GHS Walks To End Malaria

Participants briskly walking to end malaria

The Ghana Health Service (GHS) on Saturday embarked on a health walk as part of the World Malaria Day 2017 celebration themed “A Walk to End Malaria for Good”.

The aim of the walk was to create the awareness on the need to end malaria as well as the need for all Ghanaians to continue in the fight against malaria.

Participants of the walk, including students from the School of Hygiene-Korle-Bu, Keep Fit Clubs, USAID, Ghana Education Service (GES) and others, displayed placards showing some practices and facts about malaria which educated people to live malaria-free lives.

Dr. Keziah Malm, Deputy Programs Manager, Malaria Control Program of the GHS said Ghanaians should actively join in the fight to end the spread of malaria in the country.

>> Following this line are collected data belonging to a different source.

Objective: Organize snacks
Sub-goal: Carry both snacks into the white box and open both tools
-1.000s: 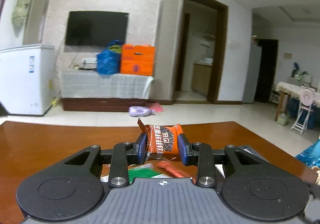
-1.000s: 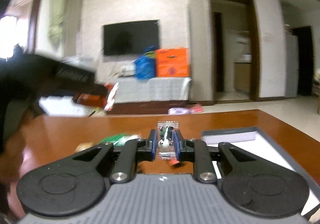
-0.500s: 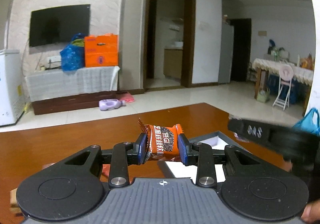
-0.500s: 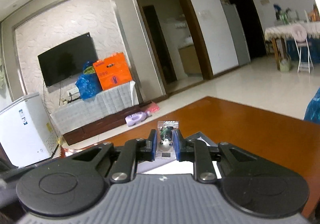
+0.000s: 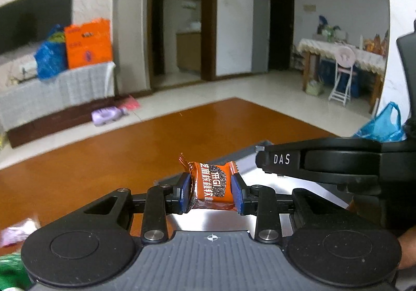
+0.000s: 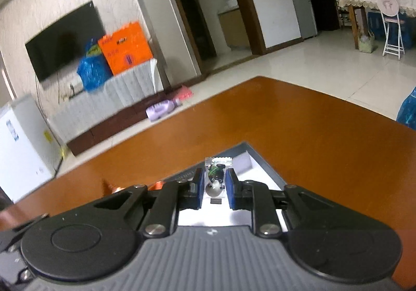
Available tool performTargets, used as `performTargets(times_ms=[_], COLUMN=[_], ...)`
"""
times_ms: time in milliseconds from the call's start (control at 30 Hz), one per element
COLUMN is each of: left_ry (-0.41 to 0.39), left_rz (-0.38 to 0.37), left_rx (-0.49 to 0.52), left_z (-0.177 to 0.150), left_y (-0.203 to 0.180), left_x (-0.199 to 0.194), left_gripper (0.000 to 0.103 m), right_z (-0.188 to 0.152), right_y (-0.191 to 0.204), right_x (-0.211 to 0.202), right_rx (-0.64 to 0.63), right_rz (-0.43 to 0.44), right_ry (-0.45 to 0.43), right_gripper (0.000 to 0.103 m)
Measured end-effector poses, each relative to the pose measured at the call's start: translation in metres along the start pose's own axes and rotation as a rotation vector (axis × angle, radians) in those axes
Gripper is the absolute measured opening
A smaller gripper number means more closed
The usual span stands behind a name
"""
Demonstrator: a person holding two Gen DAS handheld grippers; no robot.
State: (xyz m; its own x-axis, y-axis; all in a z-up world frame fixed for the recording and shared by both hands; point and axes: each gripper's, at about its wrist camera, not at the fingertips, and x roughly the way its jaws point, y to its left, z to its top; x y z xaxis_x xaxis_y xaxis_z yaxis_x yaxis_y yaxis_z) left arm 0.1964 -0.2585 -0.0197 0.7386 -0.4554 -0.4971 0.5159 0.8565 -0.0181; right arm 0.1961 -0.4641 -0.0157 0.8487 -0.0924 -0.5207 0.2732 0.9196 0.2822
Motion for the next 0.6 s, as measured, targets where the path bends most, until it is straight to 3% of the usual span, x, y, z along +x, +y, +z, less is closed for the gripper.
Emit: performTargets(times_ms=[267,600], left_ry=[0.078,0.062], left_rz=[-0.009,-0.013], left_rx=[-0.044,-0.059], left_z=[-0.012,-0.01], left_y=[0.016,0.02], left_x=[0.028,0.022], left_gripper=[0.036,0.055], right_z=[0.0,0.001], right_y=[0.007,0.021], right_x=[0.022,0.01], right_rx=[-0.008,-0.027], right_rz=[-0.039,-0.036], right_ry=[0.045,-0.007], right_gripper=[0.019,0.019])
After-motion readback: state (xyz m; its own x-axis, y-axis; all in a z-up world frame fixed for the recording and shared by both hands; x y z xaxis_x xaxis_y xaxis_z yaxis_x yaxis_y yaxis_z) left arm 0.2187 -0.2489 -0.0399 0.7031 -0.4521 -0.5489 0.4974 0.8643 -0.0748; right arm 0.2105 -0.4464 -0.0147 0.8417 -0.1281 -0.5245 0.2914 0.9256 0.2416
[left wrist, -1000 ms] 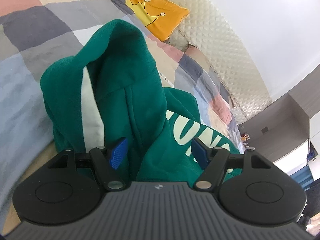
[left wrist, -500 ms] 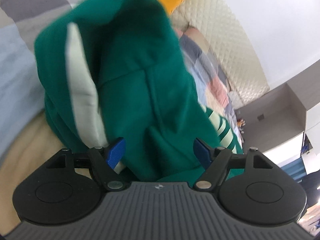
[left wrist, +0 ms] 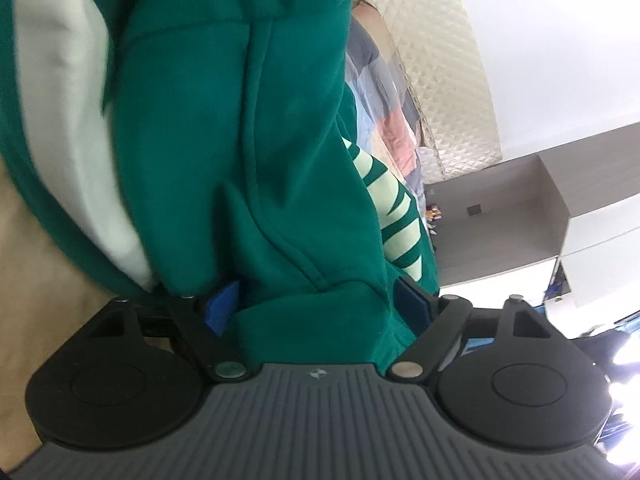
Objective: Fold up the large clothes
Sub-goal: 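Raise and shake the hoodie with both tools, rolling them to untangle it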
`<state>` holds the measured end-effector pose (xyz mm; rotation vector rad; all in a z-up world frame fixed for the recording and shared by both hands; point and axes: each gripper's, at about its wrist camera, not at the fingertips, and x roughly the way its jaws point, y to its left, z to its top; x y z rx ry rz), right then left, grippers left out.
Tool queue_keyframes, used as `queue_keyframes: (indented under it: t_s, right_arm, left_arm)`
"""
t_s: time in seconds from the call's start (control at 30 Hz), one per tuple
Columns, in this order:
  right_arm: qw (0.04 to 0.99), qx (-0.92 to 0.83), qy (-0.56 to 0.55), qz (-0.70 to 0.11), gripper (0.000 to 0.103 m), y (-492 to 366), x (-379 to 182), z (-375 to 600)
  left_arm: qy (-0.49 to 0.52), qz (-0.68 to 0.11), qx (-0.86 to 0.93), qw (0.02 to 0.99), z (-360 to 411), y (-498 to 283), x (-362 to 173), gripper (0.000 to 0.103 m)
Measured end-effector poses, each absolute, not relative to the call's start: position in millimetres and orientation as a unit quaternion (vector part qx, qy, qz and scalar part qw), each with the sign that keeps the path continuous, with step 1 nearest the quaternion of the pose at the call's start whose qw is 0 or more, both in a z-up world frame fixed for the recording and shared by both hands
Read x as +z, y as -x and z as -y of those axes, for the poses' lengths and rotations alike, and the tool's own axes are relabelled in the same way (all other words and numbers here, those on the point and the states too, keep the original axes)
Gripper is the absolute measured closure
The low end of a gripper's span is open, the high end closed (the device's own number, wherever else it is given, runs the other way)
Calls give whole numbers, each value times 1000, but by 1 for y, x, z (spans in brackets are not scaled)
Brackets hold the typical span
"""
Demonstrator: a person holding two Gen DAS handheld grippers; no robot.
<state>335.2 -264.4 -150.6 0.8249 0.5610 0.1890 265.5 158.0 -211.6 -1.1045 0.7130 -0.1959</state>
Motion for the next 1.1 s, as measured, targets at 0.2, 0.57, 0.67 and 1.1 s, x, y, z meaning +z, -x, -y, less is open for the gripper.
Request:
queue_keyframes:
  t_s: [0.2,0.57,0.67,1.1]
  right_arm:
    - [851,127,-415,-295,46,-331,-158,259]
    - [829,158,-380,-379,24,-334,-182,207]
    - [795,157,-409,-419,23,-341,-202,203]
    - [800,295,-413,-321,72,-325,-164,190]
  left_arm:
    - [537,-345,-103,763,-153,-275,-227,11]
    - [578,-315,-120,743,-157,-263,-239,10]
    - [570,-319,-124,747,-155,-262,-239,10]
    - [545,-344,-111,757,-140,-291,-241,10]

She urged people to complete the doze of their medication when they have malaria to prevent malaria from resurfacing after a short while.

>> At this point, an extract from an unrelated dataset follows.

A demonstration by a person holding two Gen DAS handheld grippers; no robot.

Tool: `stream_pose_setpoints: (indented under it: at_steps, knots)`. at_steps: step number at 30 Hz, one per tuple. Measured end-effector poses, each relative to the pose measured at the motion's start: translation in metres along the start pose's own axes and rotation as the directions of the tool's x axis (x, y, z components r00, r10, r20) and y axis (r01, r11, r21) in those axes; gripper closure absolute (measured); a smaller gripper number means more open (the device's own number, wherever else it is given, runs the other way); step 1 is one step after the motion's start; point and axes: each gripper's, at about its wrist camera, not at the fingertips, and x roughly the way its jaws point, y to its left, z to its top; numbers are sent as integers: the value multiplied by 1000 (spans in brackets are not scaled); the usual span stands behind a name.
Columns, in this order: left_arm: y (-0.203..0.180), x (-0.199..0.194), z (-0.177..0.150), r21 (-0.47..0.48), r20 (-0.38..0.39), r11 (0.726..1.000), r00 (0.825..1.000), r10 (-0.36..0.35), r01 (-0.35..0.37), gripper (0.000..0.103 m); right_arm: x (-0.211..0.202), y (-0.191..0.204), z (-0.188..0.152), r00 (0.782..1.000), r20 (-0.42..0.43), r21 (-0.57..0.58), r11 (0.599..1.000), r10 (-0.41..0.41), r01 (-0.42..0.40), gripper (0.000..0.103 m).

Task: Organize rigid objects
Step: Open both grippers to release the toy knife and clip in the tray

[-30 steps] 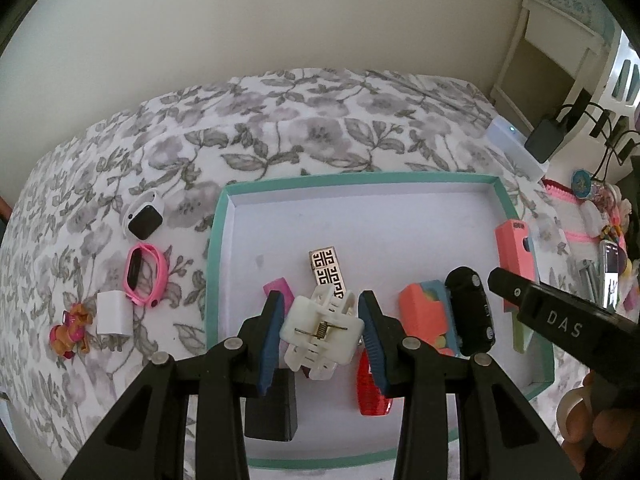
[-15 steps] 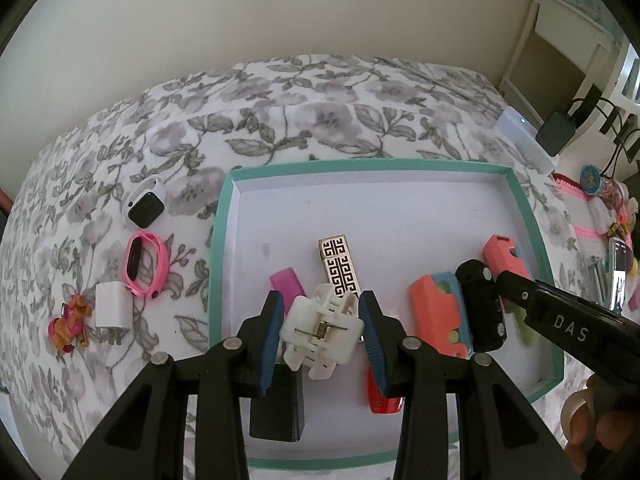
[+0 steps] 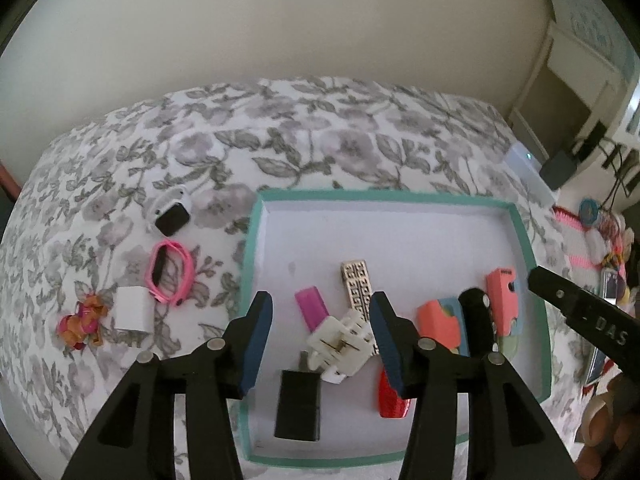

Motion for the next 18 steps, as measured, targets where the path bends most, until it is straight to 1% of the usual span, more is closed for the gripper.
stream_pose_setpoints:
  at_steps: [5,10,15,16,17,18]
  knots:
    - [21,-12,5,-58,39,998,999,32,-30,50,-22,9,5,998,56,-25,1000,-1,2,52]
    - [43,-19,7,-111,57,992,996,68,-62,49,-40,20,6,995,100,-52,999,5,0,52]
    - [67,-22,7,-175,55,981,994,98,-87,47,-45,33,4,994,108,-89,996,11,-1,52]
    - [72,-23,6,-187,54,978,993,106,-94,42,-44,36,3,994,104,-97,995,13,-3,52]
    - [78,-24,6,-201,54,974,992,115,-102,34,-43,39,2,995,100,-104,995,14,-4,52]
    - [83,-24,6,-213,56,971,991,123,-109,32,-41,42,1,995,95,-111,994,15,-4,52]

“If unfortunately, you get malaria, the first choice of drug should be an ACT. If you don’t complete the doze, the malaria resurfaces in no time.”

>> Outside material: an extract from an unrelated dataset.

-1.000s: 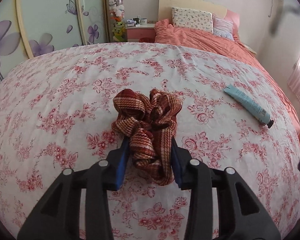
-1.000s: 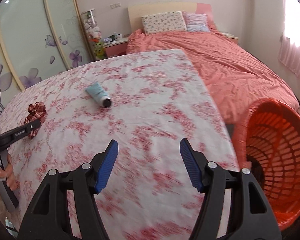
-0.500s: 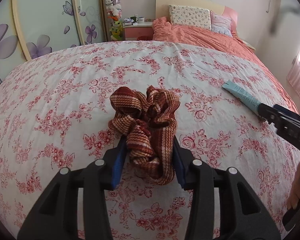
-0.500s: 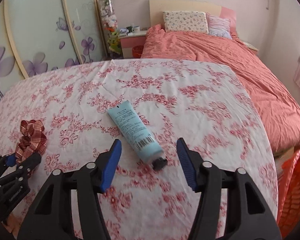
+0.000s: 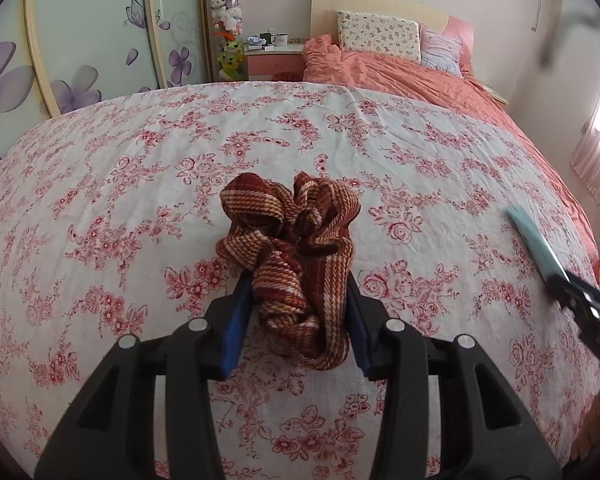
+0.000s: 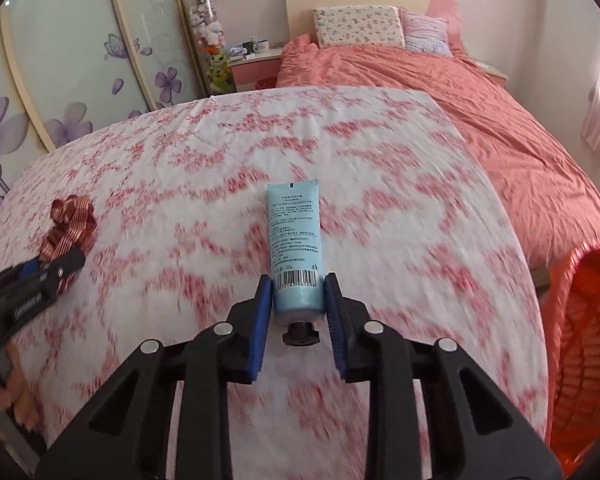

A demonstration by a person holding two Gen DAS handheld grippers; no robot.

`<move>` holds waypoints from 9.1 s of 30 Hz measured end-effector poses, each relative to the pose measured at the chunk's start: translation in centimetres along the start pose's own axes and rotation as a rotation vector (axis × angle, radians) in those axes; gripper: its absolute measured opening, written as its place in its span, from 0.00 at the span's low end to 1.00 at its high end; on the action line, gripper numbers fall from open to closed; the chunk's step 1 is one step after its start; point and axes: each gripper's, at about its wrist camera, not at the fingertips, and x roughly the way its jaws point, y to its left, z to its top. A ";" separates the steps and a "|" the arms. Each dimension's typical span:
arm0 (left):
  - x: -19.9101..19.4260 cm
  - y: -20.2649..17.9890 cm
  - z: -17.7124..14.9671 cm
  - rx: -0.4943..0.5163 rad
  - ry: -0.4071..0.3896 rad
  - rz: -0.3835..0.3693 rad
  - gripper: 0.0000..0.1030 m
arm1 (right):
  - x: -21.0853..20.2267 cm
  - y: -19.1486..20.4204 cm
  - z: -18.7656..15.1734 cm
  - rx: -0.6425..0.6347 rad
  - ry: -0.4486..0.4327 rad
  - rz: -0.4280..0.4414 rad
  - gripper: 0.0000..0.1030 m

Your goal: Collect trash

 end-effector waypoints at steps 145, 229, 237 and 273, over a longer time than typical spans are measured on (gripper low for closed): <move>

She said although one may be tempted to discontinue the malaria medication because of the efficacy of the drugs, the complete doze must be taken to completely clear the body of the parasite.

“The drug is so effective that the first doze of it can make you feel better but you have to take every one of the doze so that you don’t develop severe malaria eventually,” she cautioned.

She said though malaria is a disease that can kill, it is preventable through basic measures like sleeping under a mosquito net.

“Malaria is a disease that can kill but thankfully we have the resources to be able to prevent people from getting malaria. Prevent malaria, sleep under treated mosquito nets, treat yourself with ACT and lets all end malaria,” she called.

Mrs. Constance Bart-Plange, Manager Malaria Control Program noted that the malaria awareness has advanced in recent times because formerly people attributed malaria to all sorts of things.

“I am saying that the awareness has gone down well because of change in people’s attitudes and practices,” she remarked.

“Currently, awareness has elevated to more than 85 to 90 percent where people know that malaria is gotten from being bitten by an infected anopheles mosquito” she added.

Mrs. Bart-Plange said when people have fever they automatically feel its malaria and they take the anti-malaria doze.

She noted that it is not only malaria that gives fever indicating that other diseases may present themselves in the same symptoms as malaria therefore people should get tested before they take the medicine.

“Endeavor to sleep under the treated nets to help end malaria for good” she said.